We saw a lot of good things, such as many western doctors coming to help people with degenerative eye conditions, and cleft lips. I was amazed to see how big it was, apparently the group (run by a woman known as the Mother Theresa of Thailand) is very well recognized and funded internationally. It was good to see that it was well funded, and that people were getting the help they needed, but one thing stood out in my mind. We went to the prosthetics section of the camp, were they made plastic limbs for people. Out of 17 people on a board of patients, 14 were victims of land mines. Land Mines. These are supposed to be outlawed, banned by the international community. But the Burmese government still uses them. It tries to prevent villagers who have run from the military to return by placing landmines around the village among other things. One man told a story about a man who had died from a landmine explosion. He had walked up to read a note posted by the Burmese military on a tree, but that tree had a landmine right in front of it. Also, a lot of people notice the land mines, but do not know how to cut the wires properly and are killed or severely wounded. Still, it was amazing to see first hand the work that is being done to help the people who are driven away from their country.
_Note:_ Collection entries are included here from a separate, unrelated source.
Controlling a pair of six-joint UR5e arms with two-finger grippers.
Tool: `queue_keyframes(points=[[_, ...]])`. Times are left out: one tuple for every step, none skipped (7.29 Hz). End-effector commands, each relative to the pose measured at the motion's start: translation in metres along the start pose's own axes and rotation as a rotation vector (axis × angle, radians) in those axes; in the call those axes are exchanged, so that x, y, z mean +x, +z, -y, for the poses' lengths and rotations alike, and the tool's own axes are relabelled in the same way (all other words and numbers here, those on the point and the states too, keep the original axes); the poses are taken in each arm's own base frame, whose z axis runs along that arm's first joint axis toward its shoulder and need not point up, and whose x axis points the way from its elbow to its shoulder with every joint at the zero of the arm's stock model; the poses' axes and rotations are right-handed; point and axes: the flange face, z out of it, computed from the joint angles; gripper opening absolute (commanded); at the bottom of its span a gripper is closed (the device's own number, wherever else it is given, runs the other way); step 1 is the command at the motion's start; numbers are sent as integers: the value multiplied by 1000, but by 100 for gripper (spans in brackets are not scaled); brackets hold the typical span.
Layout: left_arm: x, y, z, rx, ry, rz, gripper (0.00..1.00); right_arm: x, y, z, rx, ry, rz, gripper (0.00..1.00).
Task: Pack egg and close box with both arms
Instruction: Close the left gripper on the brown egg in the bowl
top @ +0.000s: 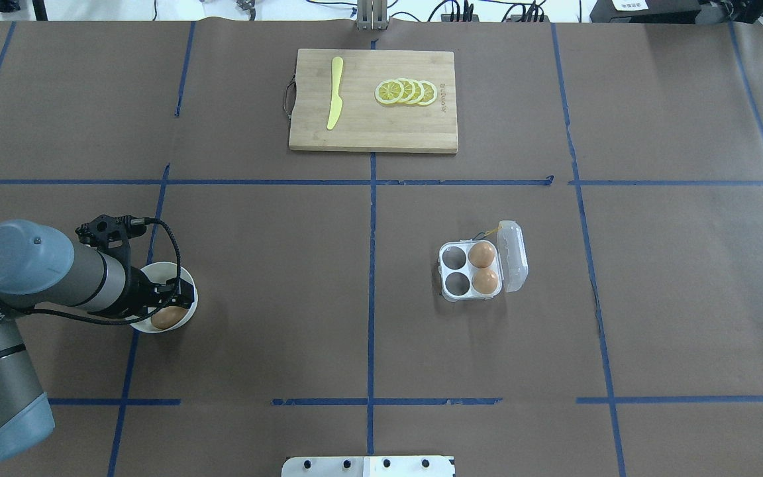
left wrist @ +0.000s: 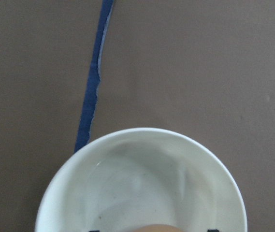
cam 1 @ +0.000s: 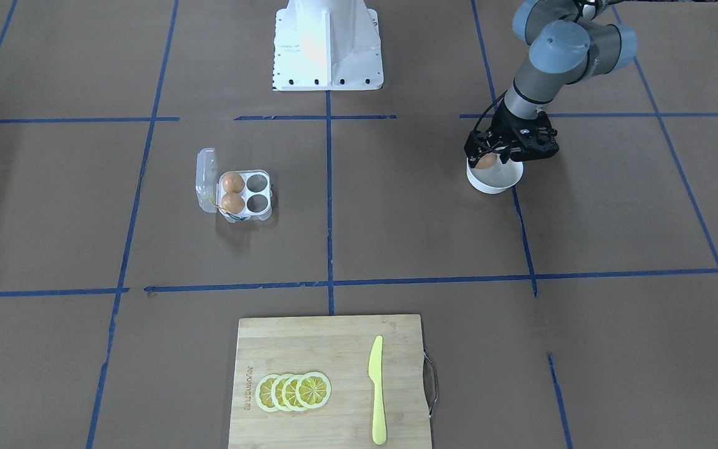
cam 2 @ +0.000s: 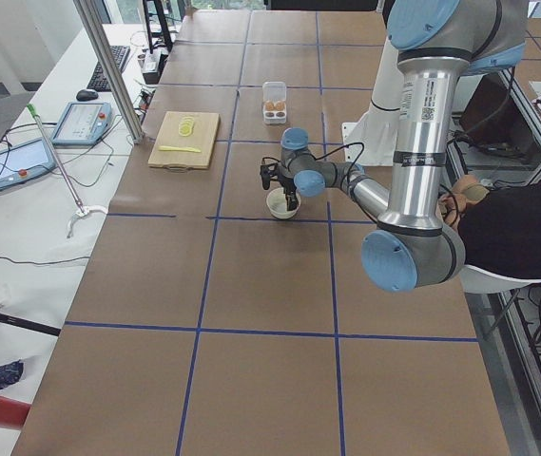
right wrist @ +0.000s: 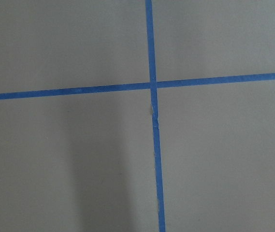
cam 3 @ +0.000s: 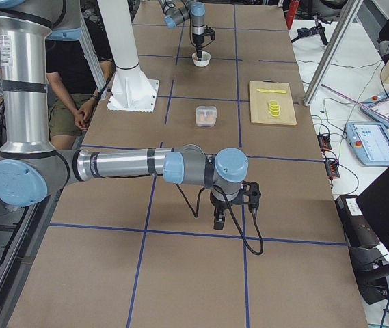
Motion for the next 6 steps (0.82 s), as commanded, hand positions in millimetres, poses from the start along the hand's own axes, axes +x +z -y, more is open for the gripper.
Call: queue_keyframes(points=[[-1,3,-5,-8,3,6,79,0,0,0,0,1,0,100],[-1,4,-6,-12,5,7,79,0,-1,1,3,-1,0,100],[-1,4,-6,-12,5,7,79,-1,-1,1,2,-2,0,100],[0,5,-10,-20,8,8,79,-1,-1,1,3,-3,0,100],[0,6,-11,-21,8,9,75,-1,-2,1,4,-2,0,100],[0,7,-11,-24,8,9,75,-1,-1,1,1,-1,0,100]])
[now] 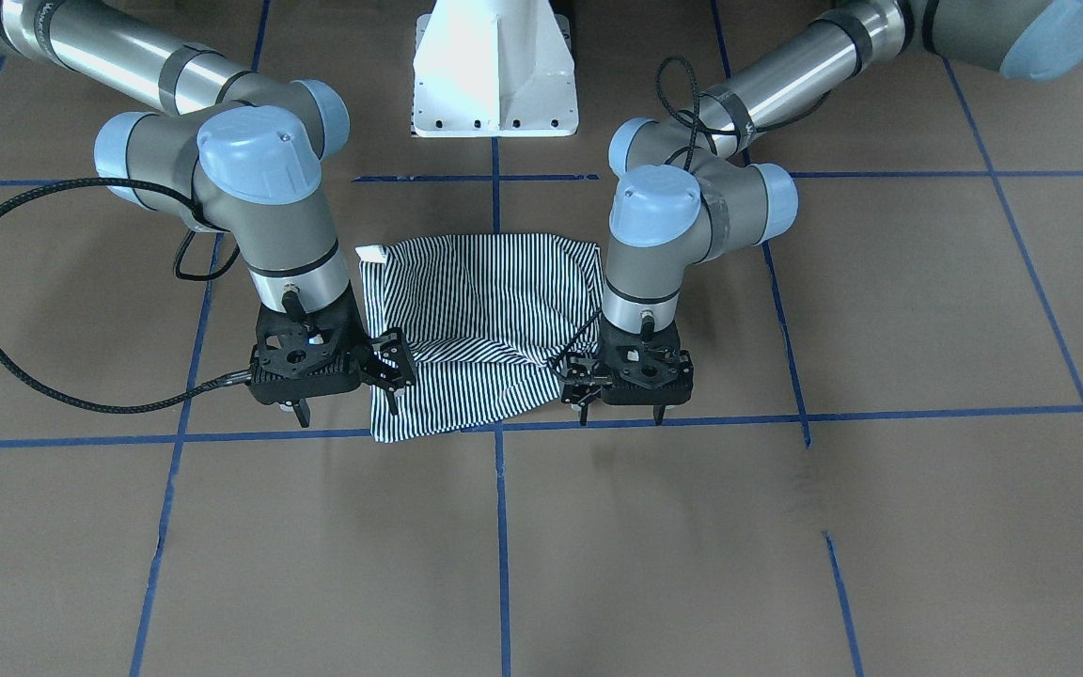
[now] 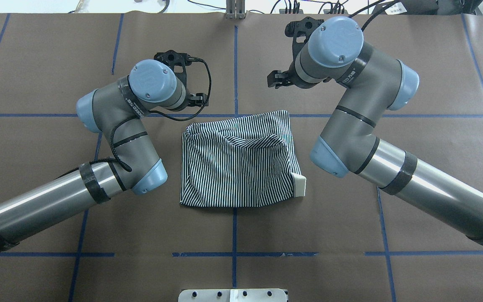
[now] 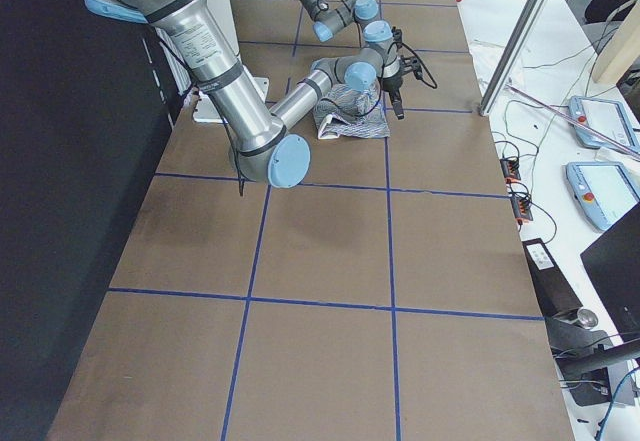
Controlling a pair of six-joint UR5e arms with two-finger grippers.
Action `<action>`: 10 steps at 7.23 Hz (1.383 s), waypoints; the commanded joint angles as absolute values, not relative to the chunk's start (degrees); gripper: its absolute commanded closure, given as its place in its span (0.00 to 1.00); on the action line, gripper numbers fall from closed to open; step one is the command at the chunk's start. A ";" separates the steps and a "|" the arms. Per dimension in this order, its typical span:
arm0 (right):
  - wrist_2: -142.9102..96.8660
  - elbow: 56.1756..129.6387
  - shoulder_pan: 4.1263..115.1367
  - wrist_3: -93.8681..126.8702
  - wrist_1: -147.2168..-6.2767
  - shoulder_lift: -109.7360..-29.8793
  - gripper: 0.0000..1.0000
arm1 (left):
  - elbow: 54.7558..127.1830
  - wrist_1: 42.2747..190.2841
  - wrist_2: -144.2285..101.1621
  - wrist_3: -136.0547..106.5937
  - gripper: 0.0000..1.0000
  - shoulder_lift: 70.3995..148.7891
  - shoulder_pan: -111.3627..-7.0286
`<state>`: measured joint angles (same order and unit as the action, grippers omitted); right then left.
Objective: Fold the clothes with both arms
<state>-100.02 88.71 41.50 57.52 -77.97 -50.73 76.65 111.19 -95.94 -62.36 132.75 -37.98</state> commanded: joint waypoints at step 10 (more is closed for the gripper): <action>-79.10 110.65 18.81 70.14 -96.33 -58.53 0.23 | 77.61 122.52 -107.67 -43.33 0.00 124.63 -48.25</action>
The next day we went to the Mae La refugee camp. Most refugees were Karen people. We went up on stage and were introduced to the students there. We told them our names and where we came from, and their president talked for a short time. They then stood up and sung two songs. I do not know what they sang about, but its was incredibly beautiful. While we were listening, I though about all the things the refugees must go through, leaving their country, their families, and the hardships of the camp, the fact that even if they do really well with their education they may never get a chance to leave the camp and work in Thailand. I didn't cry, but I was pretty close, it was really overwhelming. I could not imagine what would make a person or a regime do this to people. I could not image even the most power hungry general being able to see what he was doing and accepting it. We did not see too much else of the camp, but it was great to see most of the people there quite happy. Even though they lived in pretty bad conditions (although the conditions there were much better than I thought they would be), they still lived with pride and hope that they could one day return. After learning so much about Burma through lectures and readings, it was great to see some of the effects of the military regime on actual people. It made everything I have read a lot more real.